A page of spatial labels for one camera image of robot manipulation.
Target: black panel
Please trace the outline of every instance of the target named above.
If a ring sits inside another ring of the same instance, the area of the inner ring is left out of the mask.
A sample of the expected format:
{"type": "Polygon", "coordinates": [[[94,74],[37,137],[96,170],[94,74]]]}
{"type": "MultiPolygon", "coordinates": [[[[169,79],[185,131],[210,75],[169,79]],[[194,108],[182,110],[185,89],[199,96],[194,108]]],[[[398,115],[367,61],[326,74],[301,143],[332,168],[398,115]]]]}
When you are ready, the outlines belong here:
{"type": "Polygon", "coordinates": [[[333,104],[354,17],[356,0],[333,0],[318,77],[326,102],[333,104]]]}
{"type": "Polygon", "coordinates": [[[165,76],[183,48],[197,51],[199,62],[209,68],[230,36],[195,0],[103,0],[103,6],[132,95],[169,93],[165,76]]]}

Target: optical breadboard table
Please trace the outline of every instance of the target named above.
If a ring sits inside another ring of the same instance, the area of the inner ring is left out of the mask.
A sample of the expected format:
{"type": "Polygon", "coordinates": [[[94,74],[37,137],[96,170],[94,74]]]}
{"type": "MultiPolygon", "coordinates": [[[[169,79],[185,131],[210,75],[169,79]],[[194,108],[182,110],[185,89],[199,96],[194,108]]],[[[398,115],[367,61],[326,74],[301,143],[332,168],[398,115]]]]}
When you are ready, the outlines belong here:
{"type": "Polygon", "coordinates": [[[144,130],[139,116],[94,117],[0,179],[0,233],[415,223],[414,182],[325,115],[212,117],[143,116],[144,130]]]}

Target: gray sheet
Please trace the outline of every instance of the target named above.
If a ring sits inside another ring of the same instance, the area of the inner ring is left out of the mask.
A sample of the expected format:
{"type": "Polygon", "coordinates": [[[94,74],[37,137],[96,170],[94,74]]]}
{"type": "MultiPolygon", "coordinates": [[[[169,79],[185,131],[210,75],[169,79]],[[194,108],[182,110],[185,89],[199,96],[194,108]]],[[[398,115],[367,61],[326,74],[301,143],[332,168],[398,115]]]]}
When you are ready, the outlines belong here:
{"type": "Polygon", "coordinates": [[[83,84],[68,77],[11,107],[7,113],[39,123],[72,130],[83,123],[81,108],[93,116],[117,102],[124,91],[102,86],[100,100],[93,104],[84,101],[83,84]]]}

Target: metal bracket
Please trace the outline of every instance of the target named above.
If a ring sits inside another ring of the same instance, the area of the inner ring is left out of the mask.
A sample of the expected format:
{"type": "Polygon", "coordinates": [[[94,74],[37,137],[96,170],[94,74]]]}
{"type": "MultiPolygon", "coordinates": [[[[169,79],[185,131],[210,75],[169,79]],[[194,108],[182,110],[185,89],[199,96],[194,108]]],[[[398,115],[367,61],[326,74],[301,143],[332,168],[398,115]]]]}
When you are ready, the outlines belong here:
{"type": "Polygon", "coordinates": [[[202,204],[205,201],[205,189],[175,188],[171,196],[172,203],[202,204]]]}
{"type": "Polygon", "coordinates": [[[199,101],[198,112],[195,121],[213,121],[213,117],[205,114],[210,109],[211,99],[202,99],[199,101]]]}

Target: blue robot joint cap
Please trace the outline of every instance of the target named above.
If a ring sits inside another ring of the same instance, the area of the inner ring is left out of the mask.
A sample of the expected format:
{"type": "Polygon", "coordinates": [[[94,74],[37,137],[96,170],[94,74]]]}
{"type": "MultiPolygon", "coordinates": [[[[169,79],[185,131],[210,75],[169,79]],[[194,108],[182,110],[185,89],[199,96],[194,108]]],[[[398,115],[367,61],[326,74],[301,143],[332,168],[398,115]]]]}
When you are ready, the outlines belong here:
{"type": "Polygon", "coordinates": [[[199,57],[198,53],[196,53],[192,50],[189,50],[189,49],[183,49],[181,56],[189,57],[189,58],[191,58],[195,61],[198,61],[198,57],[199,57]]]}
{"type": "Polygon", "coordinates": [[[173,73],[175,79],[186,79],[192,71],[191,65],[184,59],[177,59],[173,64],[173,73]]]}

--

→ Aim of the exercise: Report every line of the records that contains the word "robot".

→ Task answer:
A page of spatial labels for one camera image of robot manipulation.
Target: blue robot joint cap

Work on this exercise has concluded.